■ **Required action**
Unless it is a picture, every line from the start of the entries through the line with "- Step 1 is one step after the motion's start" must be retyped exactly.

Collected data:

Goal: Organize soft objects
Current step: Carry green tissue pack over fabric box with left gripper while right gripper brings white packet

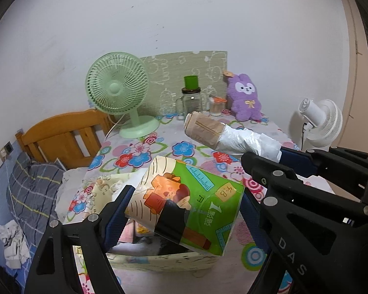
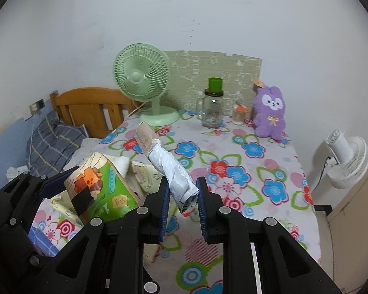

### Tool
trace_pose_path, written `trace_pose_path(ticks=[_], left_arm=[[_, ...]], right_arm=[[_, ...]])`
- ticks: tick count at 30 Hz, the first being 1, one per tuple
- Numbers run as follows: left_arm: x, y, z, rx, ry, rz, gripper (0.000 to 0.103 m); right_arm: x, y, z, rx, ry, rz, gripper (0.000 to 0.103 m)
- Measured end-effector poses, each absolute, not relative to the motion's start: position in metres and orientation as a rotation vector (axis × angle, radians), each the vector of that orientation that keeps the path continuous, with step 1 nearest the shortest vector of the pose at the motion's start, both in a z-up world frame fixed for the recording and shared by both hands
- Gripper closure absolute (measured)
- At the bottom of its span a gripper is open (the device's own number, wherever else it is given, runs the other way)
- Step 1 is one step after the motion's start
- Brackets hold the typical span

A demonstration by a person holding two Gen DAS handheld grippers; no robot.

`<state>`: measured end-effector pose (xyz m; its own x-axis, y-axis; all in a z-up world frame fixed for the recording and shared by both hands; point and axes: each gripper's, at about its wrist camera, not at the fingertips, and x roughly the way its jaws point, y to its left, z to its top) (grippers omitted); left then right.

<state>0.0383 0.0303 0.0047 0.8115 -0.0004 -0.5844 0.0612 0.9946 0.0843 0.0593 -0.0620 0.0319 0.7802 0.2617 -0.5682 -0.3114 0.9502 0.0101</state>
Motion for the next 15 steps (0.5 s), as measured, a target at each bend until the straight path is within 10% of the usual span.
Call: trace_pose_path(ticks=[15], left_arm=[[0.05, 0.076, -0.016, 0.073, 0.666, 0.02, 0.017]], right_arm=[[0.073, -0.013, 0.012, -0.096, 0.634, 0.406, 0.079]])
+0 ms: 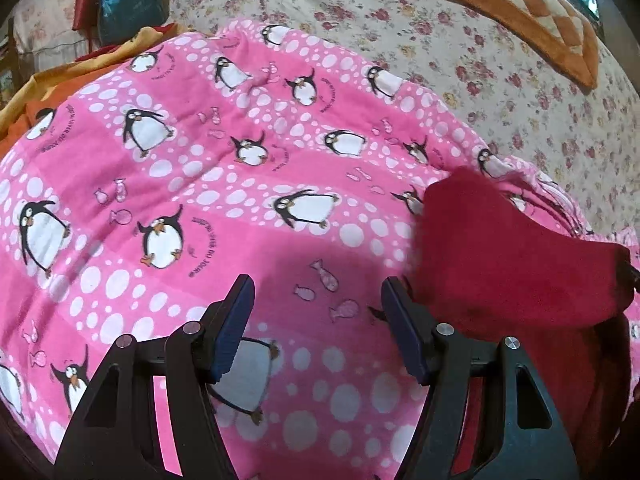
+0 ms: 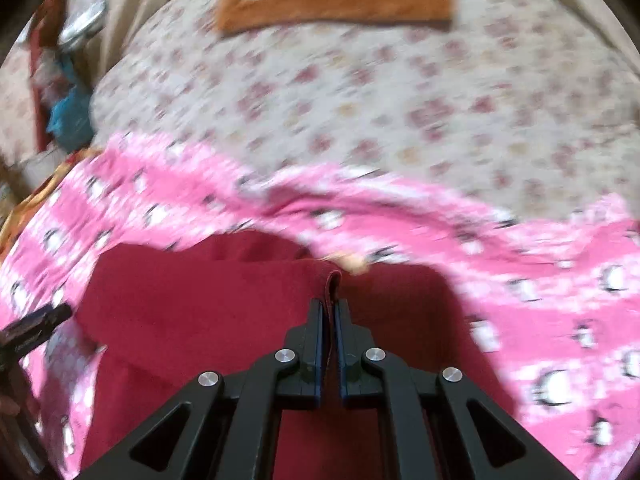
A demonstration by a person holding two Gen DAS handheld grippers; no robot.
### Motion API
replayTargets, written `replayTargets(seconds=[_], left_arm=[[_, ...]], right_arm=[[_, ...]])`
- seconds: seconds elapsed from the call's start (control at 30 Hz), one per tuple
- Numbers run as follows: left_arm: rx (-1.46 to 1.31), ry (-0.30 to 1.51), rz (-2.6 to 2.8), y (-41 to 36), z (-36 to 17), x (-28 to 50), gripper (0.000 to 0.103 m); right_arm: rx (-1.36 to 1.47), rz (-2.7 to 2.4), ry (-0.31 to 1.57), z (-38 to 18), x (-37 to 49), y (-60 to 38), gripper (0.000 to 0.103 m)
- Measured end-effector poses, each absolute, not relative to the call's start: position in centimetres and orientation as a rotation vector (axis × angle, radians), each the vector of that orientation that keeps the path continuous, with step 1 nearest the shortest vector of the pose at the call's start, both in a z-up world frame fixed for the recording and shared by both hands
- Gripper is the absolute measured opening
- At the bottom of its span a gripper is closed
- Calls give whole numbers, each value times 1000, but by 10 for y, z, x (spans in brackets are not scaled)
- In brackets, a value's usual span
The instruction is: Fold small clothes
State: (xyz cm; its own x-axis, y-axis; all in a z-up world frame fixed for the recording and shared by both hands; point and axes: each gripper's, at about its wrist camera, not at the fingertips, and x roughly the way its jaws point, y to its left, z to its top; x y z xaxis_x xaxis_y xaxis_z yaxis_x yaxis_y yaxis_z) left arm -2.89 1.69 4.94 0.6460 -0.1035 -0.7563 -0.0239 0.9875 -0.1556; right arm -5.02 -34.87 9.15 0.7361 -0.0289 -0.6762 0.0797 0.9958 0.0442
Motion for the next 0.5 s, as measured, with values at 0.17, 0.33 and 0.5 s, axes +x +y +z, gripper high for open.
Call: replayTargets(seconds=[0.17, 0.33, 0.5], left_arm=[[-99, 861, -101, -2, 51, -34, 66], [-45, 844, -200, -22, 54, -40, 66], [9, 840, -243, -41, 52, -37, 66]], right_arm=[[-24, -248, 841, 70, -43, -375, 5], [34, -245, 896, 66, -45, -386, 5], [47, -107, 757, 103, -54, -350, 83]])
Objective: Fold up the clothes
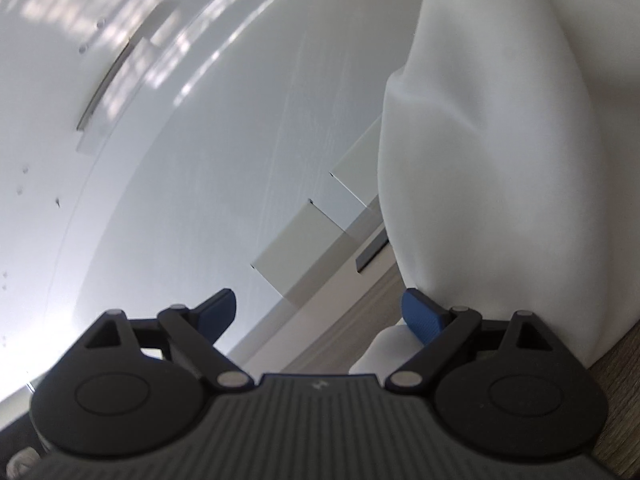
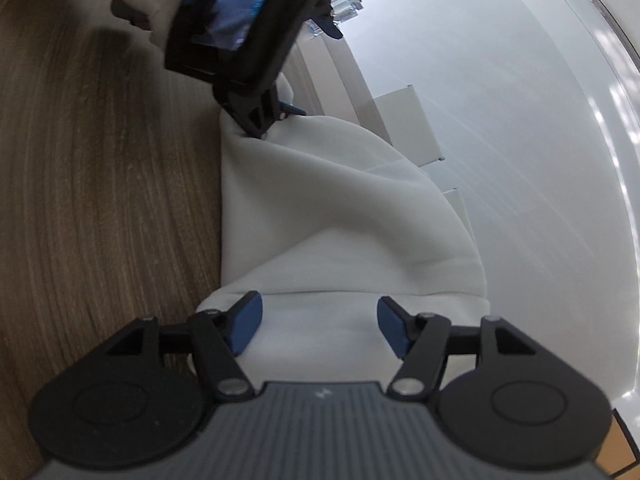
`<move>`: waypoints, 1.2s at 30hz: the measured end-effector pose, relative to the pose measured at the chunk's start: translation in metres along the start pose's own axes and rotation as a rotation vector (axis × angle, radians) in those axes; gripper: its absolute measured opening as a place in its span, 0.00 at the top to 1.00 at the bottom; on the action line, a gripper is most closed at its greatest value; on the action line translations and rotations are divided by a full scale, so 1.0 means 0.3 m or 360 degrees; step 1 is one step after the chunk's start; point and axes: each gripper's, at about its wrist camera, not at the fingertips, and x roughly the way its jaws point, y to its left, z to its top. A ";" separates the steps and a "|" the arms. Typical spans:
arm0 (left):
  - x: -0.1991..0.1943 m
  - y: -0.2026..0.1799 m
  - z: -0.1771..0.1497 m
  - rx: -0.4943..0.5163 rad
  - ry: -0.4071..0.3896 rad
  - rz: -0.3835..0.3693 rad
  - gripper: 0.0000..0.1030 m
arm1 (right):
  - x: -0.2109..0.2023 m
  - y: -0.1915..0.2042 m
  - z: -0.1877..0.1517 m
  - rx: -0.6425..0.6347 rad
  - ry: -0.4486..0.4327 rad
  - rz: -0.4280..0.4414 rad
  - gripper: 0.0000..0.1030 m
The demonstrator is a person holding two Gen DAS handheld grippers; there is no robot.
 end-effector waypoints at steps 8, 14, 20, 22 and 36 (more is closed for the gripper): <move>0.012 0.030 0.012 -0.0097 0.0070 -0.0039 0.12 | -0.095 0.045 -0.009 -0.0279 0.0060 0.0168 0.21; 0.000 0.028 0.020 -0.0077 0.0051 -0.0025 0.12 | -0.065 0.118 -0.009 -0.0324 0.0066 0.0015 0.45; -0.010 0.075 0.023 -0.0272 0.0046 -0.0071 0.12 | -0.038 -0.092 0.047 0.0199 -0.0044 -0.0371 0.89; -0.010 0.104 0.034 -0.0372 0.0016 -0.0078 0.12 | -0.050 -0.224 0.059 0.0504 -0.0079 -0.0659 0.90; -0.113 0.197 0.053 -0.0844 -0.0448 -0.0385 0.12 | 0.186 -0.662 -0.078 0.1240 0.0254 -0.0953 0.91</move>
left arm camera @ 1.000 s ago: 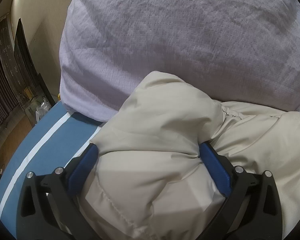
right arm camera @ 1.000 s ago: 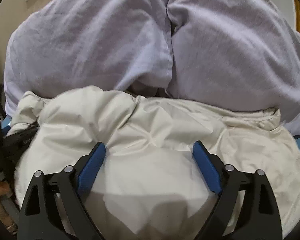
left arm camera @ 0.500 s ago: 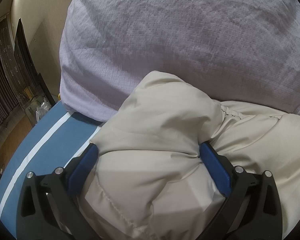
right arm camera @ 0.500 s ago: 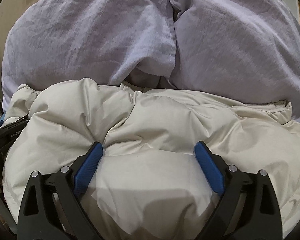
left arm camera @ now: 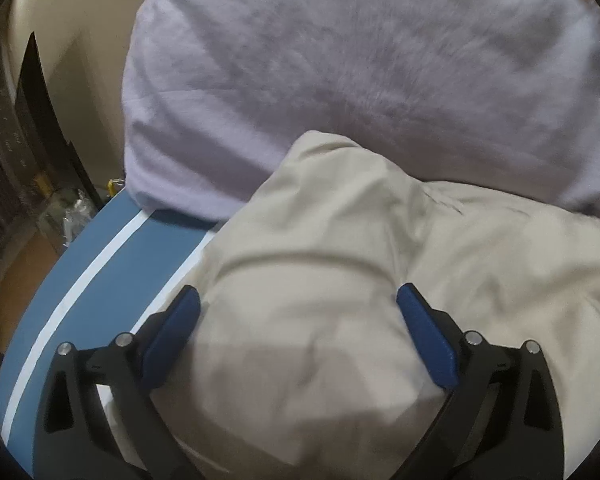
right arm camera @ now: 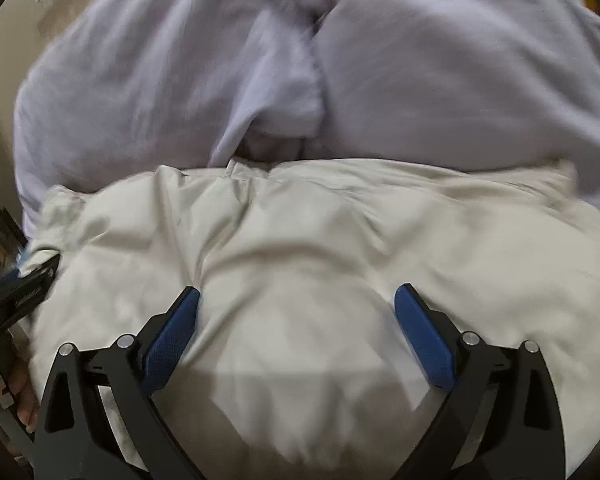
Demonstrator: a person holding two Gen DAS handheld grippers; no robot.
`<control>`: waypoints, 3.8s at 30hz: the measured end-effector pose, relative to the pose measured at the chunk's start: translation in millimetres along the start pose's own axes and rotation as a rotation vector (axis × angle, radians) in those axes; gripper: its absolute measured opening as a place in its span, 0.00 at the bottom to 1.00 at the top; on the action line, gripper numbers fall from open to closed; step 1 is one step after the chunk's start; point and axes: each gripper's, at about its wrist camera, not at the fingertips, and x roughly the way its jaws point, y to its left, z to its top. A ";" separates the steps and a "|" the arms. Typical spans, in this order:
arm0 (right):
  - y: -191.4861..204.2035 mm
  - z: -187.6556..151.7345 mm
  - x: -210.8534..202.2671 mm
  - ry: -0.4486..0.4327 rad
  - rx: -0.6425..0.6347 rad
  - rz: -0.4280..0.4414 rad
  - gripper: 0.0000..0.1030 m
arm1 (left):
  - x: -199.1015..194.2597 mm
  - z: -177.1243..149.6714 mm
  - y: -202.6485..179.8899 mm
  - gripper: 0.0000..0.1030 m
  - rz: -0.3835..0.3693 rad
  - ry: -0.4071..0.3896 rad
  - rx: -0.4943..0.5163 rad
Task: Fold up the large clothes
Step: 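Grasp the side edge of the beige jacket with the left gripper, then lift the jacket side and fold it over the bundle, then open the left gripper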
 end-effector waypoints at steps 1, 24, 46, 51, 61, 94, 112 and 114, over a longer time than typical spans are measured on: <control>-8.5 -5.7 -17.5 -0.017 0.014 -0.018 0.95 | -11.2 -5.1 7.5 0.96 -0.019 0.000 -0.009; -173.9 -86.7 -91.1 0.075 0.570 0.053 0.94 | -40.2 -69.8 77.4 0.96 -0.162 0.201 -0.189; -132.4 -125.9 -150.8 0.044 0.446 0.161 0.31 | -84.8 -84.9 142.7 0.31 -0.307 0.155 -0.291; -119.6 -150.0 -175.8 0.072 0.403 0.184 0.31 | -109.1 -112.8 174.5 0.32 -0.296 0.170 -0.293; -127.3 -158.8 -226.0 0.016 0.368 0.027 0.65 | -118.1 -133.5 186.9 0.69 -0.223 0.180 -0.300; 15.2 -153.5 -147.9 0.031 -0.208 -0.144 0.78 | -128.1 -100.3 171.2 0.29 -0.379 0.106 -0.440; 8.3 -143.8 -145.0 0.063 -0.180 -0.061 0.81 | -250.3 -59.5 37.6 0.27 -0.695 -0.079 -0.199; 3.2 -142.3 -148.8 0.057 -0.172 -0.029 0.81 | -263.8 -60.7 9.7 0.27 -0.734 -0.086 -0.148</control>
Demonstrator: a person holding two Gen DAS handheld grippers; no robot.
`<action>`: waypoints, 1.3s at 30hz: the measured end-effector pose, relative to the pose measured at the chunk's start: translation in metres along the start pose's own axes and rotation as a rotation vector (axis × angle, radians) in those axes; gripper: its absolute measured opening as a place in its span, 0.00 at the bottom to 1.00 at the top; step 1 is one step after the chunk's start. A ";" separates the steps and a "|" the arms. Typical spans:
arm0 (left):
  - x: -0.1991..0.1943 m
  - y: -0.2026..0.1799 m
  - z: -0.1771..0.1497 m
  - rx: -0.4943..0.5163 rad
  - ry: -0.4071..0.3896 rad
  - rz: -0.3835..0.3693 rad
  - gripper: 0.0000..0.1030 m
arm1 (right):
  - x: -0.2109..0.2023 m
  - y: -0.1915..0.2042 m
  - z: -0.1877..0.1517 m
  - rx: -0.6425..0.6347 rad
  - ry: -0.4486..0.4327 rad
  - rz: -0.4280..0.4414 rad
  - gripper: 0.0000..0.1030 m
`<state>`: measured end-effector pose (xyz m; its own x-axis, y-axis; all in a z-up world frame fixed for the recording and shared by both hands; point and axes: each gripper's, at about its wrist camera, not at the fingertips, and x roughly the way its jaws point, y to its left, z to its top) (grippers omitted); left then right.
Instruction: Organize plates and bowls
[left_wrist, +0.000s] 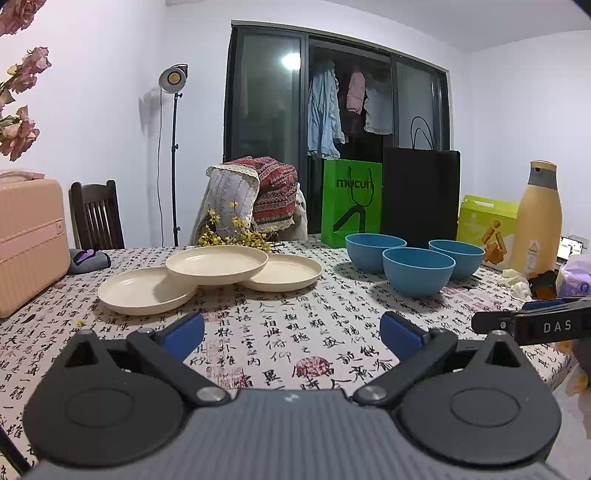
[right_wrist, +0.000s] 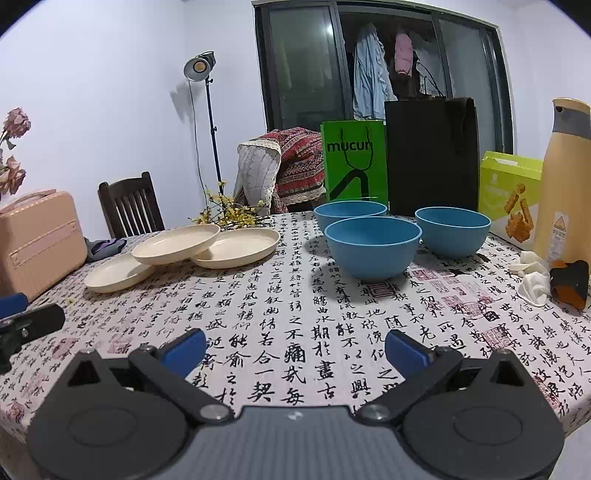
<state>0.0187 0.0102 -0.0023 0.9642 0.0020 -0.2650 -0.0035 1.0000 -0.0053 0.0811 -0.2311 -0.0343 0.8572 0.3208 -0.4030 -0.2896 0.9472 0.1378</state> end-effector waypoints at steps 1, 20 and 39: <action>0.001 0.000 0.000 0.004 -0.004 0.004 1.00 | 0.002 0.000 0.001 0.003 0.001 0.002 1.00; 0.016 0.017 0.020 -0.022 -0.024 0.054 1.00 | 0.019 0.010 0.021 -0.009 -0.028 0.008 1.00; 0.022 0.027 0.053 -0.034 -0.017 0.106 1.00 | 0.038 0.024 0.052 -0.035 -0.060 0.029 1.00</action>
<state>0.0542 0.0378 0.0424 0.9623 0.1082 -0.2496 -0.1146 0.9933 -0.0113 0.1293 -0.1961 0.0003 0.8717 0.3486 -0.3443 -0.3288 0.9372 0.1165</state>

■ **Solution for this task**
Goal: Organize soft objects
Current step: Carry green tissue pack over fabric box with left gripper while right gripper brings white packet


### Tool
trace_pose_path, written `trace_pose_path(ticks=[_], left_arm=[[_, ...]], right_arm=[[_, ...]])`
- ticks: tick count at 30 Hz, the first being 1, one per tuple
- Numbers run as follows: left_arm: x, y, z, rx, ry, rz, gripper (0.000 to 0.103 m); right_arm: x, y, z, rx, ry, rz, gripper (0.000 to 0.103 m)
- Measured end-effector poses, each absolute, not relative to the motion's start: position in metres and orientation as a rotation vector (axis × angle, radians), each the vector of that orientation that keeps the path continuous, with step 1 nearest the shortest vector of the pose at the motion's start, both in a z-up world frame fixed for the recording and shared by both hands
- Gripper closure absolute (measured)
- At the bottom of its span a gripper is open (the device's own number, wherever else it is given, runs the other way)
- Step 1 is one step after the motion's start

The work on this exercise is finished.